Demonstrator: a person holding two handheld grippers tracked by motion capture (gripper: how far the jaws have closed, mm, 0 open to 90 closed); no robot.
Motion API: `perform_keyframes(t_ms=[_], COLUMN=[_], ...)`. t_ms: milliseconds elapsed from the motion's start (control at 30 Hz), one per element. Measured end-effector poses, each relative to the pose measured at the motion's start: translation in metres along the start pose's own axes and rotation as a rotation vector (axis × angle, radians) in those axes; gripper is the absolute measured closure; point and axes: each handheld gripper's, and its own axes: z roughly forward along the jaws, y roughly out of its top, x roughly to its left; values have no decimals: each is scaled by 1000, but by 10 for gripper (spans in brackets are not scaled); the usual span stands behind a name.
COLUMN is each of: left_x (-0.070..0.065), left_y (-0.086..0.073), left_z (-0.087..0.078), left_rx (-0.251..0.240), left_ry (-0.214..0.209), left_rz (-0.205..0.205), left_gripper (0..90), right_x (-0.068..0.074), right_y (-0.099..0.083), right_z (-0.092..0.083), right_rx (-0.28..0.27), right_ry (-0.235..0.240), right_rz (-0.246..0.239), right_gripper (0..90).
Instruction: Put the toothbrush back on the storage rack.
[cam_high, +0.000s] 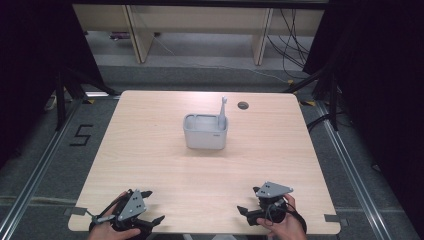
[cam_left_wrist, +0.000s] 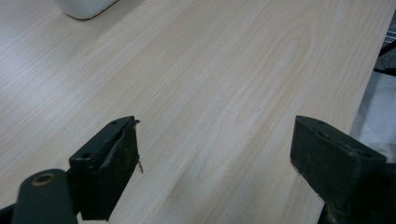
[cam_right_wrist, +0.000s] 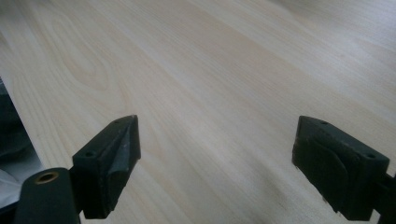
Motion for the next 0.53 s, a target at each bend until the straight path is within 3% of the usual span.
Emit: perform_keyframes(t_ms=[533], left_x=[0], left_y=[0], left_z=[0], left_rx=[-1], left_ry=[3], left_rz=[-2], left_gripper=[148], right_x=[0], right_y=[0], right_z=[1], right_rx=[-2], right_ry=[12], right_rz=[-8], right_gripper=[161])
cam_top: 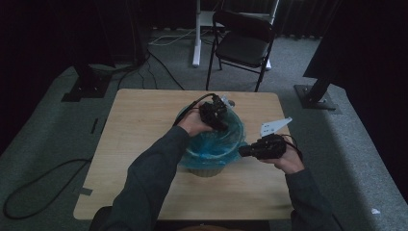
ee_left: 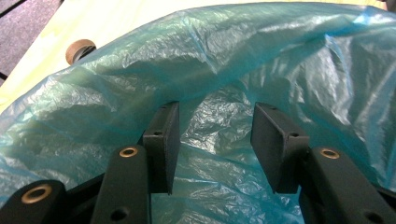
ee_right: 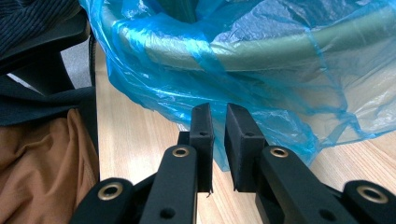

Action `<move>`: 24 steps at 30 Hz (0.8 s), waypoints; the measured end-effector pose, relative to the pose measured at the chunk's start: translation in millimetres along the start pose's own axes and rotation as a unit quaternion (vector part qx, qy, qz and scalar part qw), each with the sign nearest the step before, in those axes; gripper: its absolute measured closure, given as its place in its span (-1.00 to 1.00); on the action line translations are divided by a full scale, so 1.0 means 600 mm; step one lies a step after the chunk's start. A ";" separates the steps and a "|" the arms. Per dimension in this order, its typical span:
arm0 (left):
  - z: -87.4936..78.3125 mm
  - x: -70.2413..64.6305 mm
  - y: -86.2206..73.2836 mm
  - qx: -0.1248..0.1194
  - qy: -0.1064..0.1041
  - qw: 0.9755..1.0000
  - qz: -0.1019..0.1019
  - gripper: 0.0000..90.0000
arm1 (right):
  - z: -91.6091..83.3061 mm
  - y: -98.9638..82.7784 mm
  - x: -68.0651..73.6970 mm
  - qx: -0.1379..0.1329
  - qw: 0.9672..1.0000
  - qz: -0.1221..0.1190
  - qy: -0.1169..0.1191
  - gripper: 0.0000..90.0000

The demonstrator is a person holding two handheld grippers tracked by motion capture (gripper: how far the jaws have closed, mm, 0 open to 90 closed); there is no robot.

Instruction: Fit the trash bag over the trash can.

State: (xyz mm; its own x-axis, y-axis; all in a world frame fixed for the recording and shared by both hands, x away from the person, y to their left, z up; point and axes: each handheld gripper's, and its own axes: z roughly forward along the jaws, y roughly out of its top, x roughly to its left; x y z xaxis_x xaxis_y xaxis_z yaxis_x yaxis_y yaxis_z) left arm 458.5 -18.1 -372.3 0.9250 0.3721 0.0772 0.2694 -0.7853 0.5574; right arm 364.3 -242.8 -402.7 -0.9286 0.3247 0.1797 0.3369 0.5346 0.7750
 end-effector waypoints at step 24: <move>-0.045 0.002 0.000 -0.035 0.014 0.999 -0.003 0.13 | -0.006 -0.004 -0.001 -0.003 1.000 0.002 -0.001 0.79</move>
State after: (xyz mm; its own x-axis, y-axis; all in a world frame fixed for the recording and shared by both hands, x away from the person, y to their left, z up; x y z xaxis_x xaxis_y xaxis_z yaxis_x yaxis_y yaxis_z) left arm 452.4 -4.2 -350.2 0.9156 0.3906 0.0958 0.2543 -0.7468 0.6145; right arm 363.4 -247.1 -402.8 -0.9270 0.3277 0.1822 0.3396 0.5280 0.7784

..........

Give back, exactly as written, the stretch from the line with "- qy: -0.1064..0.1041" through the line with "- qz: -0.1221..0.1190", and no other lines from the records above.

- Response:
  - qy: -0.1064..0.1041
  - qw: 0.9755..1.0000
  - qz: -0.1019..0.1019
  - gripper: 0.0000..90.0000
arm1 (right):
  - z: -91.6091..83.3061 mm
  - y: -98.9638..82.7784 mm
  - x: -68.0651..73.6970 mm
  - qx: -0.1379..0.1329
  - qw: 0.9672..1.0000
  - qz: -0.1221..0.1190

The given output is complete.